企業年金は企業が働いてきた従業員に対して年金を支給します。年金制度は3階建ての構造になっており、1階部分が「基礎年金」、2階部分が「被用者年金」、3階部分が「企業年金」です。そして企業年金には「厚生年金基金」「確定給付企業年金」「確定拠出年金」の3つの種類があります。

厚生年金基金とは

厚生年金基金は厚生労働大臣の認可を受けて企業が設立する法人です。国の年金給付である老齢厚生年金の一部を代行して独自に上乗せを行い年金が給付される仕組みです。しかし最近では運用環境の変化により財政が悪化し、赤字を抱える基金も増加しています。このような基金は、確定給付企業年金に移行するため代行部分は国に返上し解散しています。法改正によって、2014年4月以降は新しく基金は設立ができなくなりました。

確定給付企業年金とは

確定給付企業年金は、運営形態で「基金型」「規約型」の2つの種類に分類できます。どちらのタイプでも、給付額が確定していることが特徴のため、年金資産に不足が発生すれば企業は掛金追加拠出の積立義務が課せられています。
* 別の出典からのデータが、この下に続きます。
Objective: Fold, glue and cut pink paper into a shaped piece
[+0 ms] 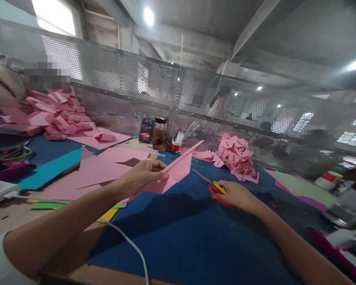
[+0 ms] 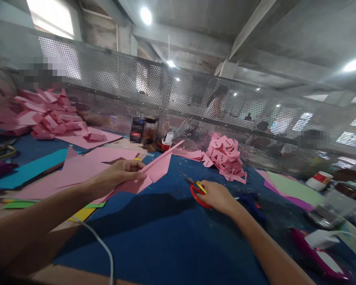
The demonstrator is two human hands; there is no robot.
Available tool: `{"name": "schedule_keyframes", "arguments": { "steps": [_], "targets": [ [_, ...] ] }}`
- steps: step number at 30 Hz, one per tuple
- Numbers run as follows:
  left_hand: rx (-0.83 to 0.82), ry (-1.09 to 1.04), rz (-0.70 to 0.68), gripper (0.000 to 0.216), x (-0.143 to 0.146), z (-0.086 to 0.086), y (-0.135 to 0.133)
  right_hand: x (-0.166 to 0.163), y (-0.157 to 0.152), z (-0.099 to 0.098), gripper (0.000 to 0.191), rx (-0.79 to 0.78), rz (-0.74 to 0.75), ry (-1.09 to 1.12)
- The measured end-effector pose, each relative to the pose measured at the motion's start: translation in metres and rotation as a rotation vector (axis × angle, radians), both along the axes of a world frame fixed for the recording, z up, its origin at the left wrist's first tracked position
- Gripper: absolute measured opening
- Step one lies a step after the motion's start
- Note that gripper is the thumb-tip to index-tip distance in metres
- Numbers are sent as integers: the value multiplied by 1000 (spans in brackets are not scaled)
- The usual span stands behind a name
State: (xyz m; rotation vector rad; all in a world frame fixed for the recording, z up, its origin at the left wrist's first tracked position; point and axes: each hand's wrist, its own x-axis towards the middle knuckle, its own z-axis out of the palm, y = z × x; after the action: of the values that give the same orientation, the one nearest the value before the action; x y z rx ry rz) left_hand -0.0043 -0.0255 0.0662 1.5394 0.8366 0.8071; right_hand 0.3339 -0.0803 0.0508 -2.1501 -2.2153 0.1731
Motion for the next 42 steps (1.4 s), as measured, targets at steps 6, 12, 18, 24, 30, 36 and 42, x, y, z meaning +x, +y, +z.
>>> {"name": "schedule_keyframes", "arguments": {
  "steps": [6,12,18,24,30,36,42],
  "targets": [
    [-62,-23,-71,33,0,-10,4,6,61,-15,37,106,-45,-40],
    [-102,-18,-114,29,0,-16,3,-12,69,-9,28,296,2,-1],
    [-175,-52,-152,29,5,-26,2,-61,-7,0,11,723,334,173],
    [-213,-40,-186,30,14,-30,-8,-89,-51,-29,19,747,579,40],
    [-286,-15,-280,31,18,-44,-10,-89,-47,-43,14,776,579,3],
    [-291,-1,-309,29,22,-59,-9,-91,-49,-40,7,770,668,-71],
    [-179,111,-334,32,23,-56,-11,-92,-50,-42,13,720,691,-69]
  ]
}}
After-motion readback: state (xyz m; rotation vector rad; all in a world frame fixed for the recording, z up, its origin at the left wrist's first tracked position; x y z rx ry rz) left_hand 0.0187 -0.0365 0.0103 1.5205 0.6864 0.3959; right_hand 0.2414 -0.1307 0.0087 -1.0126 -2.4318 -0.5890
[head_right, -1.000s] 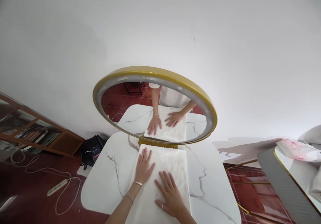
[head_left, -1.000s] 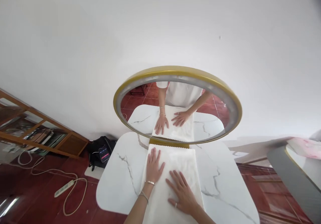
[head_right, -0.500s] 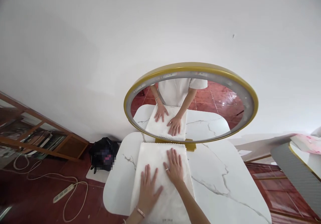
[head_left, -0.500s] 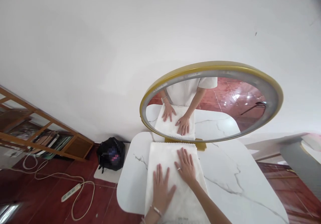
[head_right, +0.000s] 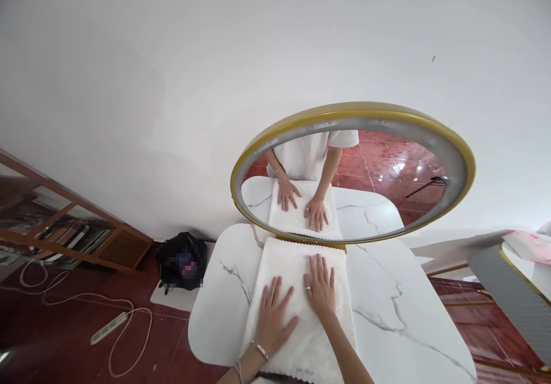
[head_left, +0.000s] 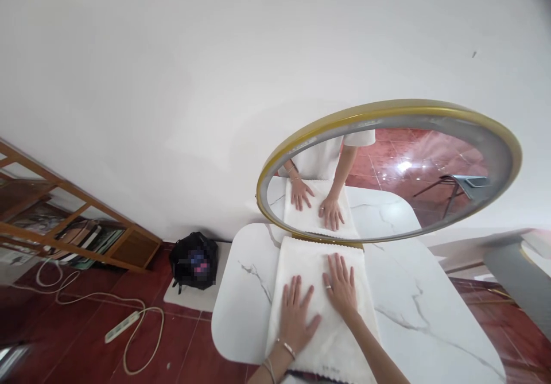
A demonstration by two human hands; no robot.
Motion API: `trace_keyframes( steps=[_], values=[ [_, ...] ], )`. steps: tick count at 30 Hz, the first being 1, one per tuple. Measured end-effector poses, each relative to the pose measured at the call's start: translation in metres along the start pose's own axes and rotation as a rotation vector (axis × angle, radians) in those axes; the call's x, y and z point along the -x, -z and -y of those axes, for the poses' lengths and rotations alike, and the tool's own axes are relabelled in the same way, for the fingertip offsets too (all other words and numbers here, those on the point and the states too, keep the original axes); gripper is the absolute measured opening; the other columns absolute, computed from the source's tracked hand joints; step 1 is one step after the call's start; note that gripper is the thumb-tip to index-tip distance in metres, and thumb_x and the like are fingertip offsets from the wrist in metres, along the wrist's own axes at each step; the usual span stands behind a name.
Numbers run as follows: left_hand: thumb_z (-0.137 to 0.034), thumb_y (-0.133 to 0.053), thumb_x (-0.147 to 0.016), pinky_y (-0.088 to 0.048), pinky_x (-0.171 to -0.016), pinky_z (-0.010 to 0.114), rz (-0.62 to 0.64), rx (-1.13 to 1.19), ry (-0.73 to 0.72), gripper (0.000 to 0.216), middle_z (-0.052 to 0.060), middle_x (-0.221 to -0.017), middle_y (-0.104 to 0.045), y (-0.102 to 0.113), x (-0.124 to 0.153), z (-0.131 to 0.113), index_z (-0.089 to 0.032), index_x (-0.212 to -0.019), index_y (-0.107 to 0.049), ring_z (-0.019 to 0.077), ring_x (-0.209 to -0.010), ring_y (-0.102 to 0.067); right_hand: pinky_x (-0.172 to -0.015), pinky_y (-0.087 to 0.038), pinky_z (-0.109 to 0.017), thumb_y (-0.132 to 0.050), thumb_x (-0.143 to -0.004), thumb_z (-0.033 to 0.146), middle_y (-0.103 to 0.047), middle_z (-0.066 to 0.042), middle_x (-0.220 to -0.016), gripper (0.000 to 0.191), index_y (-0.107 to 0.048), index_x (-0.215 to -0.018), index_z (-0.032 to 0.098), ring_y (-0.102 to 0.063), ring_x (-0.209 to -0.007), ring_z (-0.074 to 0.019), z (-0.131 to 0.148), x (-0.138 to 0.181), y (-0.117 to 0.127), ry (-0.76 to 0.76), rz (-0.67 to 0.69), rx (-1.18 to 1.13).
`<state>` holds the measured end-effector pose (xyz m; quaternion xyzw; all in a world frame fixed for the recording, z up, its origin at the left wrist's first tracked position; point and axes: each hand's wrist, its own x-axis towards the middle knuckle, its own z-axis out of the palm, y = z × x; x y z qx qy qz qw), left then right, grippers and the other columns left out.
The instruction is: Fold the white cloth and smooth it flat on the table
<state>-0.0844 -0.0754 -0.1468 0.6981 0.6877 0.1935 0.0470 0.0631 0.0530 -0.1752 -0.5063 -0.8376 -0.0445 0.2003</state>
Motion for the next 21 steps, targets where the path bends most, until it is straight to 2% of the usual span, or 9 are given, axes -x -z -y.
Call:
trace_keyframes(
  steps=[8, 11, 13, 15, 19, 21],
  values=[
    [-0.052, -0.051, -0.085, -0.023, -0.111, 0.050, -0.040, -0.118, 0.125, 0.068, 0.006, -0.155, -0.019, 0.026, 0.034, 0.062, -0.032, -0.145, -0.026, 0.0308, -0.140, -0.023, -0.112, -0.020, -0.047, -0.029, -0.095, 0.029, -0.015, -0.008, -0.155, 0.066, 0.006, -0.149, 0.018, -0.015, -0.142, -0.0230, 0.086, -0.028, -0.015, 0.132, 0.035, -0.109],
    [-0.051, -0.050, -0.086, -0.025, -0.111, 0.051, -0.062, -0.136, 0.172, 0.067, 0.008, -0.154, -0.023, 0.032, 0.038, 0.080, -0.030, -0.145, -0.028, 0.0305, -0.139, -0.025, -0.112, -0.021, -0.046, -0.030, -0.095, 0.027, -0.019, -0.008, -0.154, 0.066, 0.007, -0.149, 0.017, -0.015, -0.142, -0.0227, 0.110, -0.037, -0.019, 0.169, 0.038, -0.135],
    [-0.046, -0.048, -0.088, -0.028, -0.110, 0.049, -0.103, -0.115, 0.222, 0.063, 0.010, -0.152, -0.028, 0.036, 0.027, 0.091, -0.026, -0.145, -0.029, 0.0289, -0.137, -0.029, -0.112, -0.021, -0.045, -0.030, -0.095, 0.026, -0.020, -0.008, -0.154, 0.066, 0.007, -0.149, 0.017, -0.015, -0.142, -0.0221, 0.119, -0.040, -0.020, 0.183, 0.037, -0.146],
    [-0.040, -0.043, -0.091, -0.030, -0.111, 0.046, -0.142, -0.087, 0.258, 0.058, 0.010, -0.151, -0.030, 0.038, 0.005, 0.103, -0.024, -0.145, -0.028, 0.0269, -0.137, -0.030, -0.112, -0.021, -0.045, -0.031, -0.095, 0.028, -0.019, -0.008, -0.154, 0.066, 0.006, -0.149, 0.017, -0.013, -0.143, -0.0224, 0.122, -0.040, -0.021, 0.167, 0.032, -0.154],
    [-0.038, -0.042, -0.092, -0.026, -0.113, 0.049, -0.142, -0.089, 0.223, 0.057, 0.006, -0.156, -0.016, 0.037, -0.046, 0.128, -0.029, -0.146, -0.026, 0.0278, -0.142, -0.017, -0.111, -0.022, -0.049, -0.031, -0.096, 0.033, -0.014, -0.010, -0.155, 0.067, 0.004, -0.150, 0.015, -0.012, -0.143, -0.0256, 0.118, -0.038, -0.026, 0.036, -0.026, -0.159],
    [-0.041, -0.045, -0.091, -0.023, -0.113, 0.051, -0.128, -0.116, 0.188, 0.058, 0.004, -0.157, -0.012, 0.033, -0.062, 0.140, -0.032, -0.145, -0.026, 0.0292, -0.143, -0.014, -0.111, -0.024, -0.048, -0.031, -0.096, 0.034, -0.013, -0.011, -0.155, 0.067, 0.003, -0.150, 0.015, -0.013, -0.142, -0.0264, 0.116, -0.040, -0.030, 0.022, -0.037, -0.158]
  ],
)
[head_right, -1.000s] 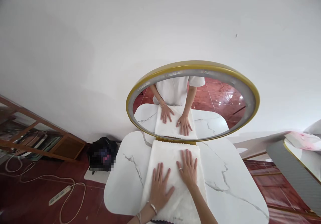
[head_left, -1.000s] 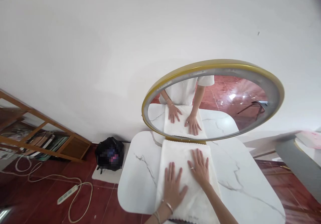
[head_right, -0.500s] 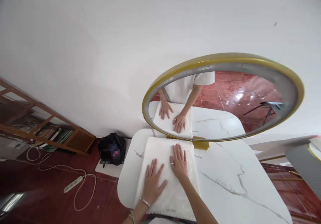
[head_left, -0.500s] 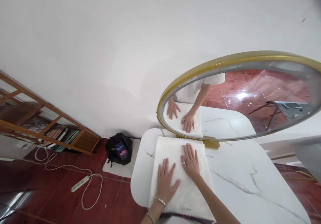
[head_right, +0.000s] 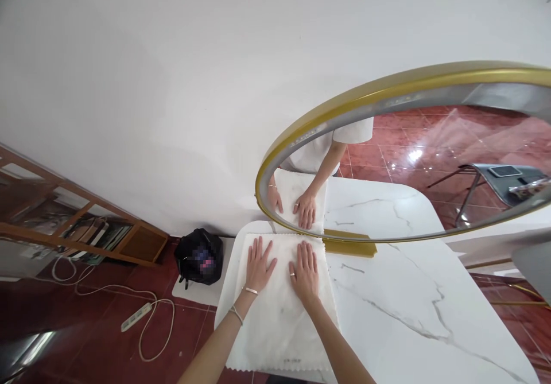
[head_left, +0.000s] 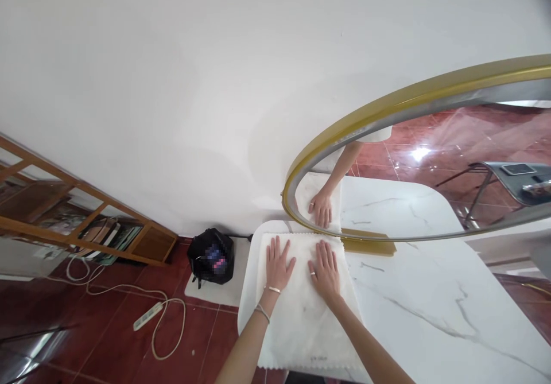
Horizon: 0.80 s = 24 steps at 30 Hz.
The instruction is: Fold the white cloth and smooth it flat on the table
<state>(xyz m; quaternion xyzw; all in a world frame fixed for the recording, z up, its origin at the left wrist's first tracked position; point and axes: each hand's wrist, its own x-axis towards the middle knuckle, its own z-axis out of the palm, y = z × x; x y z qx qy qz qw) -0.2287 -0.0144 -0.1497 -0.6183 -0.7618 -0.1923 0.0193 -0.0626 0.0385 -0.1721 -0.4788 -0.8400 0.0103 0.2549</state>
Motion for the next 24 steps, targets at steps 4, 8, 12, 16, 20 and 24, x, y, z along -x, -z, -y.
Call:
trace_keyframes(
  steps=[4, 8, 12, 16, 20, 24],
  values=[
    [-0.043, -0.045, -0.090, -0.020, -0.114, 0.051, -0.010, -0.042, -0.016, 0.058, 0.003, -0.157, -0.011, -0.009, -0.015, 0.018, -0.033, -0.145, -0.028, 0.0288, -0.143, -0.014, -0.110, -0.025, -0.047, -0.033, -0.095, 0.033, -0.015, -0.012, -0.155, 0.067, 0.000, -0.150, 0.014, -0.016, -0.141, -0.0279, 0.003, -0.018, -0.011, 0.054, 0.030, 0.021],
    [-0.043, -0.044, -0.090, -0.020, -0.113, 0.051, -0.027, -0.055, 0.002, 0.055, 0.004, -0.156, -0.016, -0.012, -0.038, 0.033, -0.031, -0.143, -0.034, 0.0287, -0.143, -0.014, -0.111, -0.021, -0.047, -0.033, -0.094, 0.032, -0.033, -0.016, -0.148, 0.062, -0.015, -0.148, 0.007, -0.026, -0.137, -0.0294, 0.010, -0.048, -0.026, 0.078, 0.077, 0.038],
    [-0.044, -0.046, -0.090, -0.021, -0.113, 0.050, -0.019, -0.062, -0.005, 0.054, 0.004, -0.155, -0.022, -0.014, -0.066, 0.047, -0.031, -0.141, -0.037, 0.0291, -0.142, -0.019, -0.108, -0.020, -0.051, -0.032, -0.093, 0.030, -0.051, -0.017, -0.134, 0.052, -0.039, -0.138, 0.005, -0.038, -0.127, -0.0321, 0.016, -0.074, -0.042, 0.031, 0.101, 0.023],
    [-0.044, -0.043, -0.091, -0.022, -0.113, 0.049, -0.015, -0.072, -0.006, 0.052, 0.004, -0.154, -0.024, -0.012, -0.070, 0.056, -0.030, -0.141, -0.038, 0.0277, -0.141, -0.021, -0.105, -0.023, -0.051, -0.030, -0.094, 0.028, -0.055, -0.017, -0.128, 0.046, -0.046, -0.132, 0.007, -0.042, -0.122, -0.0313, 0.022, -0.083, -0.046, 0.041, 0.114, 0.005],
    [-0.043, -0.042, -0.092, -0.023, -0.112, 0.049, -0.043, -0.094, 0.045, 0.051, 0.007, -0.154, -0.023, -0.005, -0.043, 0.062, -0.028, -0.141, -0.038, 0.0280, -0.141, -0.021, -0.103, -0.029, -0.044, -0.027, -0.094, 0.018, -0.056, -0.011, -0.127, 0.042, -0.052, -0.128, 0.014, -0.045, -0.119, -0.0252, 0.036, -0.069, -0.036, 0.171, 0.168, -0.055],
    [-0.042, -0.043, -0.092, -0.026, -0.111, 0.048, -0.039, -0.129, 0.092, 0.051, 0.008, -0.153, -0.025, 0.008, -0.007, 0.067, -0.027, -0.141, -0.038, 0.0276, -0.141, -0.021, -0.102, -0.033, -0.041, -0.040, -0.093, 0.030, -0.055, -0.011, -0.127, 0.038, -0.055, -0.126, 0.020, -0.046, -0.118, -0.0246, 0.058, -0.033, -0.015, 0.318, 0.235, -0.128]
  ],
)
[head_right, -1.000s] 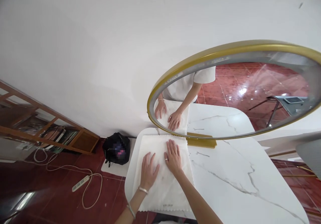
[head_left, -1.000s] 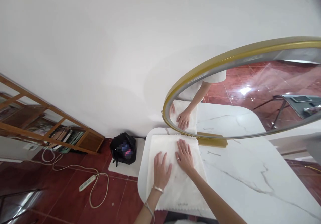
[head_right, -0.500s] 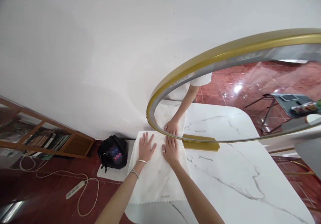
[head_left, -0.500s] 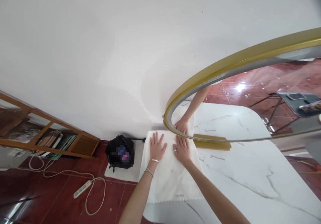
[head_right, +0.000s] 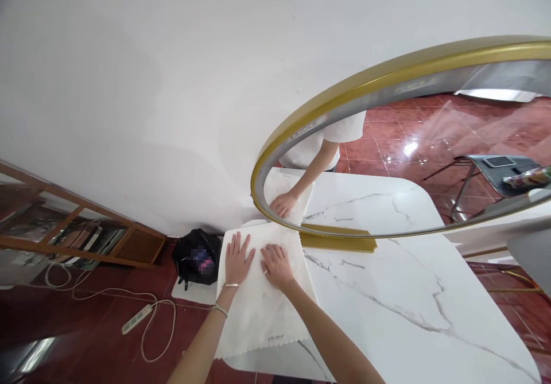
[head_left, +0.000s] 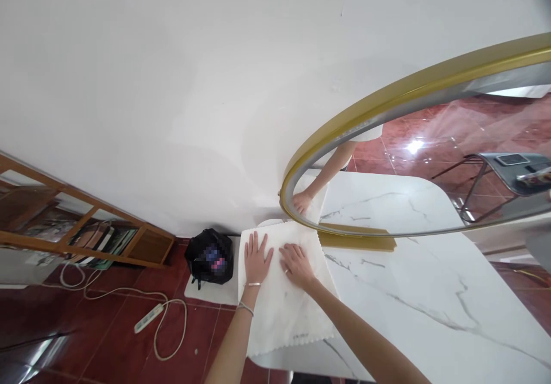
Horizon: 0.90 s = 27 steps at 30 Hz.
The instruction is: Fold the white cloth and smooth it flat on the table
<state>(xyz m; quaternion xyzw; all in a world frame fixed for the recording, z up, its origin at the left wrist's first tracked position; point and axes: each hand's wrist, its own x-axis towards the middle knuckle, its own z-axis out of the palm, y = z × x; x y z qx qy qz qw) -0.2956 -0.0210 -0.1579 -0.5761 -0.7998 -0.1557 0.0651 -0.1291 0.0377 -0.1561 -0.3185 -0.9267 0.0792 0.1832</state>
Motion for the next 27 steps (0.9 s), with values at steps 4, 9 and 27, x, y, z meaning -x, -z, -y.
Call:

加入する側とすれば、将来年金資産の運用が悪化した場合でも決まった給付を受けることが可能なので安心して利用できる制度と言えます。

企業にとっての税制上優遇措置

・事業主が拠出した掛金は全額損金算入できる

個人にとっての税制上優遇措置

・従業員が拠出した掛金は、生命保険料控除となる
・給付を年金として受給した場合、公的年金等控除の対象となる
・給付を一時金として受給した場合、退職所得控除の対象となる

確定拠出年金とは

確定拠出年金は「企業型」と「個人型」に分けられます。「企業型」は企業が運営するもので原則掛け金は企業が拠出します。確定拠出年金は日本版401kと紹介されることもありますが退職金として利用されることが多い制度です。

企業にとっての税制上優遇措置

・事業主の拠出した掛金は全額損金算入できる

個人にとっての税制上優遇措置
・従業員が拠出した掛金は、小規模企業共済等掛金控除となる
・給付を年金として受給した場合、公的年金等控除の対象となる
・給付を一時金として受給した場合、退職所得控除の対象となる

企業年金のデメリット

確定給付企業年金や確定拠出年金には税制上の優遇措置などメリットもありますが、デメリット部分も存在します。

・余計な手数料がかかる
確定拠出年金(個人型)の場合、金融機関や事務に必要な手数料などの費用が発生します。

・60歳まで原則解約不可
確定拠出年金は公的年金制度に位置づけられていることから、60歳まで原則引き出すことができません。

・特別法人税の対象
「確定給付企業年金」「確定拠出年金」は毎年の年金資産残高に対して特別法人税の課税対象となります。税率は1.173%の内訳は国税1%と地方税0.173%で、2017年3月末までは課税は凍結されている状態です。

企業年金は従業員にとって有用?

確定給付年金や年金保険と違う性質を持つ確定拠出年金の場合、将来受け取ることができる金額が確定しているわけではありません。将来のインフレに対応するには、投資性の強いものを利用したほうが良いでしょうが給付額が支払額より少なくなるリスクもあります。元本保証の商品の場合は、資産増加が期待できませんので将来インフレに対応できず実質損という形になるでしょう。今後の経済の動向の見極めなどが重要になってくると言えます。